かわかみ 私はもともとcomicoに編集として入社したわけではなくて、アプリの企画ディレクターとして入ったんです。マンガ自体はずっと好きだったんですけど、ちょうどcomicoのアプリができた2013年頃に初めて縦スクロールのマンガに触れまして、「この形、意外と読みやすいな」と思ったのがWebtoonの最初の印象ですね。もっといろんな作品が出てきたらいいなと思ったし、それを応援できたらいいなという思いから2017年に異動してきました。

──その中で、先ほど鳥嶋さんがおっしゃったような「数字で結果を」という会社の方針に従って仕事されてきたわけですよね。

かわかみ そこに大変な思いはもちろんしてきてはいるんですけど、言葉を選ばずに言うと、ヒットが出ないと作家さんも幸せじゃないんですよ。ある程度売れないと、次の作品を作りづらくなる。だからヒットを狙いにいくこと自体は決して悪いことではないと……。

鳥嶋 それはいいんだよ。

かわかみ (笑)。ただ、そこで「確実に当てなければ」と思うと、どうしても特定の売れるジャンルに頼ってしまう部分はあるんですよね。今は「本当にそれだけが売れるものなのか?」という疑問をきちんと持つようにしていて……作家さんに「これを描いてください」と言っても特性によっては難しい場合もありますし、「どうすればその作家さんのよさを生かしながらcomicoの読者さんに読んでもらえるところに落とし込めるか」を考えるのが編集の仕事だと思って、日々業務にあたっています。

左から鳥嶋和彦、たかしろ、かわかみ。

左から鳥嶋和彦、たかしろ、かわかみ。

鳥嶋 ネットでのマンガ配信って良し悪しで、数字がオンタイムですぐ出るじゃない。そうすると、それが「当たる作品とはこういう要素を入れたものであらねばならない」というような強迫観念に変わりやすいわけ。かつて少年ジャンプの読者アンケートでも似たようなことが起きていて、それはそれで読者の傾向を表すデータではあるんだけど、そもそも目の前にないものは選択できないわけだから、つまりそれは今あるものの分析に過ぎない。次にくるものの分析ではないわけです。

──その原理をきちんと理解したうえでデータを利用していく必要があると。

鳥嶋 傾向に合わせるのではなく作家さんの個性に合わせて作るということは、つまり未知のものに賭けるということだから、そこで初めて何かを作ることの面白さが生じるんだよね。傾向を見るのはいいんだけど、そこに合わせて作っちゃうと、ただ縛られてこなすだけの作業になっちゃう。近年、いろんなジャンルでのヒット作がみんな似たような味わいになっているのは、傾向に縛られて狭いところで作ってるからなんだよ。同じ味だから失望はしないで済むんだけど、全部同じなんだよね。均等なの。

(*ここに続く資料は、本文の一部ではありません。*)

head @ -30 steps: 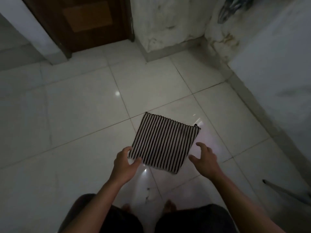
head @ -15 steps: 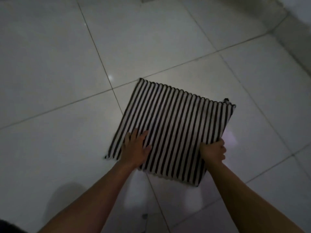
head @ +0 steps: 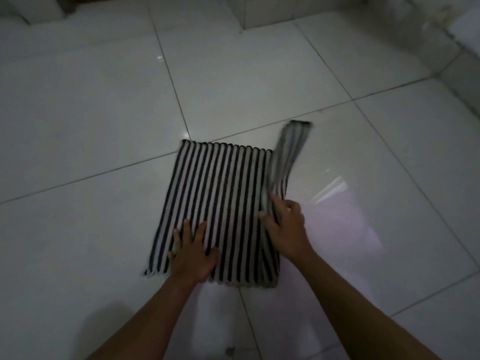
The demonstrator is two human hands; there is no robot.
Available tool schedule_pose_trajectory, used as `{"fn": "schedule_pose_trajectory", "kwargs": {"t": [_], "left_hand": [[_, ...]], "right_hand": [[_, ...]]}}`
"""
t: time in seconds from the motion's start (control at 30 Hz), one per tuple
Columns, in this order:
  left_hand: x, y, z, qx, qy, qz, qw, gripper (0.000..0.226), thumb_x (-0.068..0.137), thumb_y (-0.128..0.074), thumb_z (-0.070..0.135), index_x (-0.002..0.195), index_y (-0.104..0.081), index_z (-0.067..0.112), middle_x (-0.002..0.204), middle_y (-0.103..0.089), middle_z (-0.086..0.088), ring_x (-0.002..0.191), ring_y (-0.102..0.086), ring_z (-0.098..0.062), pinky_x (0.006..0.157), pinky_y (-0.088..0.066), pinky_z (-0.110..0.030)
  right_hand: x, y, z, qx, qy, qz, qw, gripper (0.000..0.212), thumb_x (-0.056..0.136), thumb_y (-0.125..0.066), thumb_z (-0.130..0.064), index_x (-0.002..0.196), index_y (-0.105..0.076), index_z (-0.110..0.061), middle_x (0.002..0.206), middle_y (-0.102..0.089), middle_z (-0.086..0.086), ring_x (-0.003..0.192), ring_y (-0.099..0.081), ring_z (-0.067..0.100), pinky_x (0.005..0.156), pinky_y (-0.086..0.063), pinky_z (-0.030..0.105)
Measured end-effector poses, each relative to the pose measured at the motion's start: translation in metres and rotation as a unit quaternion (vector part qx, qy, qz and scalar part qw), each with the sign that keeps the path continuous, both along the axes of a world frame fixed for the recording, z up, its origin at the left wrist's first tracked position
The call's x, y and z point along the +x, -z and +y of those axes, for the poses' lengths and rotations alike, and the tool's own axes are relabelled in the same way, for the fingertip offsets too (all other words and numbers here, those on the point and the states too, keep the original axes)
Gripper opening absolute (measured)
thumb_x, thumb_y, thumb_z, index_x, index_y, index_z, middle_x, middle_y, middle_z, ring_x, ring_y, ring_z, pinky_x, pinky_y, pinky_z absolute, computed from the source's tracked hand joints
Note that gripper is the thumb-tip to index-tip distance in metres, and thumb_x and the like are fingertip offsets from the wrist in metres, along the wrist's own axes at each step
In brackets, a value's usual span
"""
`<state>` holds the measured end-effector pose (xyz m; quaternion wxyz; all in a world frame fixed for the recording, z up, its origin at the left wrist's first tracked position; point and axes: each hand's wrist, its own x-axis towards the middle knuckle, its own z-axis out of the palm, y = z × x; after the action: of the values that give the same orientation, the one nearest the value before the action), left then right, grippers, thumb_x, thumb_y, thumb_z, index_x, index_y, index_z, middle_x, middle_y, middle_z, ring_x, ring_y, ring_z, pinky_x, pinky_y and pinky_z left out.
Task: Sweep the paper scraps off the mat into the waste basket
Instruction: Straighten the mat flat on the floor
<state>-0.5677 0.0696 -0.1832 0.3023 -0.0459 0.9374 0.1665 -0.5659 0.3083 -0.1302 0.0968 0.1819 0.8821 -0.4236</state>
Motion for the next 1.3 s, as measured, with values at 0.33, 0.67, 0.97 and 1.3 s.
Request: {"fn": "schedule_pose_trajectory", "kwargs": {"t": [0.33, 0.67, 0.97, 1.3], "left_hand": [[0.013, 0.003, -0.027, -0.005, -0.026, -0.017, 1.000, 0.082, 0.095, -0.042, 0.064, 0.158, 0.005, 0.039, 0.165, 0.022, -0.001, 0.151, 0.021, -0.033, 0.119, -0.016, -0.064], [-0.002, 0.007, -0.075, -0.037, -0.077, -0.047, 0.995, 0.082, 0.096, -0.031, 0.068, 0.156, 0.016, 0.038, 0.163, 0.028, 0.001, 0.148, 0.026, -0.038, 0.121, -0.005, -0.060], [-0.015, -0.003, -0.086, -0.076, -0.154, -0.031, 0.985, 0.073, 0.101, -0.031, 0.051, 0.158, 0.011, 0.034, 0.165, 0.023, -0.002, 0.151, 0.017, -0.037, 0.118, -0.006, -0.067], [-0.028, -0.004, -0.103, -0.069, -0.114, -0.093, 0.987, 0.103, 0.070, -0.019, 0.096, 0.146, 0.031, 0.048, 0.154, 0.045, 0.006, 0.146, 0.033, -0.036, 0.112, 0.002, -0.076]], "right_hand": [[0.017, 0.033, -0.036, 0.023, -0.009, -0.097, 0.995, 0.065, 0.092, -0.057, -0.054, 0.143, -0.031, -0.023, 0.130, -0.046, 0.009, 0.115, -0.052, 0.031, 0.095, -0.049, 0.048], [-0.025, 0.007, 0.011, 0.082, 0.040, 0.104, 0.990, 0.011, 0.096, -0.056, -0.022, 0.104, -0.049, -0.019, 0.092, -0.061, 0.005, 0.079, -0.059, 0.024, 0.066, -0.044, 0.033], [-0.002, 0.044, 0.015, 0.201, -0.037, -0.051, 0.978, 0.065, 0.090, -0.060, -0.049, 0.144, -0.037, -0.020, 0.150, -0.036, 0.019, 0.133, -0.038, 0.045, 0.105, -0.038, 0.060], [-0.022, 0.064, -0.040, 0.245, -0.194, -0.061, 0.948, 0.081, 0.084, -0.024, -0.076, 0.156, -0.018, -0.038, 0.166, -0.009, 0.009, 0.150, -0.008, 0.042, 0.116, -0.011, 0.068]]}}
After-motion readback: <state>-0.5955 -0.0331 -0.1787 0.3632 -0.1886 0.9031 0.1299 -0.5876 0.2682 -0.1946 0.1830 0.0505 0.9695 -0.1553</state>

──ただ、かわかみさんがおっしゃったように「作り続けるためにはある程度のヒットが必要」というのもまた事実ですよね。そのためにはある程度そういう作り方もやむを得なかったりするのでは?

鳥嶋 うん。だから、そこは「そもそも会社がマンガ事業を手がけることの意味をどう捉えているのか」という話になってくるね。その方針を会社として定めたうえで、現場にわかりやすく降ろしてあげないといけない。それをせず、単に「当てろ」では、これは脅迫と一緒だよ(笑)。